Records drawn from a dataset
- - - - - - -

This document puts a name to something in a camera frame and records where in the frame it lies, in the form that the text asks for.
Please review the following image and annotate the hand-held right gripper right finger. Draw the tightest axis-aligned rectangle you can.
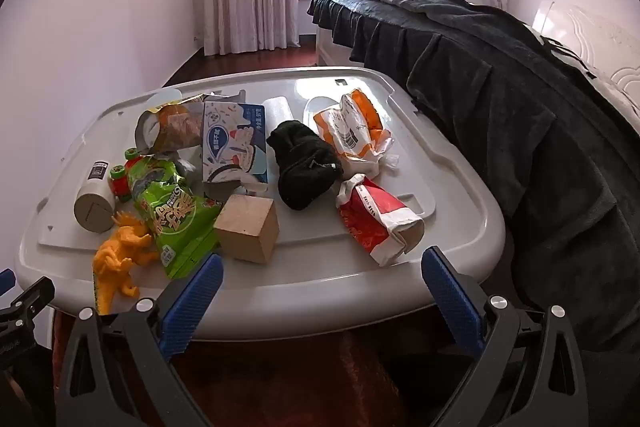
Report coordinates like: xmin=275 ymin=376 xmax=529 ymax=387
xmin=421 ymin=246 xmax=601 ymax=427

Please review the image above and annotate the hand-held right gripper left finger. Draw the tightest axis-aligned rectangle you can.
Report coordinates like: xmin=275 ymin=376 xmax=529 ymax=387
xmin=56 ymin=253 xmax=224 ymax=427

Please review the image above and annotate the black sock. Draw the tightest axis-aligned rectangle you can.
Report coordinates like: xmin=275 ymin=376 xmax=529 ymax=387
xmin=266 ymin=120 xmax=345 ymax=211

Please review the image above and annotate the green snack bag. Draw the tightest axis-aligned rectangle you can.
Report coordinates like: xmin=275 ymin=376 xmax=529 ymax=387
xmin=125 ymin=155 xmax=223 ymax=280

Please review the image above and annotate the orange toy dinosaur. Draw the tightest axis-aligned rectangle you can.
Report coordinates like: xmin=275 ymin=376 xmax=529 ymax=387
xmin=92 ymin=210 xmax=160 ymax=315

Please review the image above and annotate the wooden block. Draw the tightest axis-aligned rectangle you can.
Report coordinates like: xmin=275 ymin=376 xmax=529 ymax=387
xmin=213 ymin=194 xmax=280 ymax=264

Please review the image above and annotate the beige cylindrical bottle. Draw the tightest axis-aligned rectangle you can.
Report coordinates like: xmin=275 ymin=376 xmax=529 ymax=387
xmin=74 ymin=160 xmax=115 ymax=234

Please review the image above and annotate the red white paper bag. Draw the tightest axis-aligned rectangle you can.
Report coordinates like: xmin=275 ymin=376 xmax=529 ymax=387
xmin=336 ymin=173 xmax=426 ymax=268

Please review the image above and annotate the grey foil wrapper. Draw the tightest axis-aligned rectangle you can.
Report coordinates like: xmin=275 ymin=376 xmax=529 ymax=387
xmin=170 ymin=146 xmax=207 ymax=188

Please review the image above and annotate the white plastic bin lid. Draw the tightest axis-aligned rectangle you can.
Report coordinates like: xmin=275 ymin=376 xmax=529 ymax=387
xmin=15 ymin=66 xmax=507 ymax=342

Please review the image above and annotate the green toy car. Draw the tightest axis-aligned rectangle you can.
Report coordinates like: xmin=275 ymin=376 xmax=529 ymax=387
xmin=110 ymin=148 xmax=146 ymax=202

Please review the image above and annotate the blue white carton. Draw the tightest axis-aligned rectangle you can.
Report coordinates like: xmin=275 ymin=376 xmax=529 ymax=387
xmin=201 ymin=101 xmax=270 ymax=186

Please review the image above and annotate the brown snack bag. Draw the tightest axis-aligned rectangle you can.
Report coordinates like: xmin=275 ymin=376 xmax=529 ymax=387
xmin=136 ymin=93 xmax=216 ymax=155

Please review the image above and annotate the orange white plastic bag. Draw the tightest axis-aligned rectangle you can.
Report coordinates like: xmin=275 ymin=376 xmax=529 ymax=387
xmin=313 ymin=88 xmax=401 ymax=180

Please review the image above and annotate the bed with dark blanket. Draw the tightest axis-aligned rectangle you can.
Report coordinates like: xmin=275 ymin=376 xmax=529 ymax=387
xmin=306 ymin=0 xmax=640 ymax=353

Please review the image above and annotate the white headboard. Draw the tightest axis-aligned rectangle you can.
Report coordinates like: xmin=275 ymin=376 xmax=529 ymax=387
xmin=532 ymin=2 xmax=640 ymax=132

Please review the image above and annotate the white bed frame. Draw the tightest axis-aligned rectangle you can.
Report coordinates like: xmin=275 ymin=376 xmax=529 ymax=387
xmin=317 ymin=24 xmax=356 ymax=68

- - - - - - -

-- What is needed --
Filter the records down to the lines containing the word "gripper", and copy those.

-- Expected answer --
Please review the following image and annotate the hand-held right gripper right finger. Draw the tightest axis-aligned rectangle you can.
Please review the image above and annotate the hand-held right gripper left finger. Draw the tightest axis-aligned rectangle you can.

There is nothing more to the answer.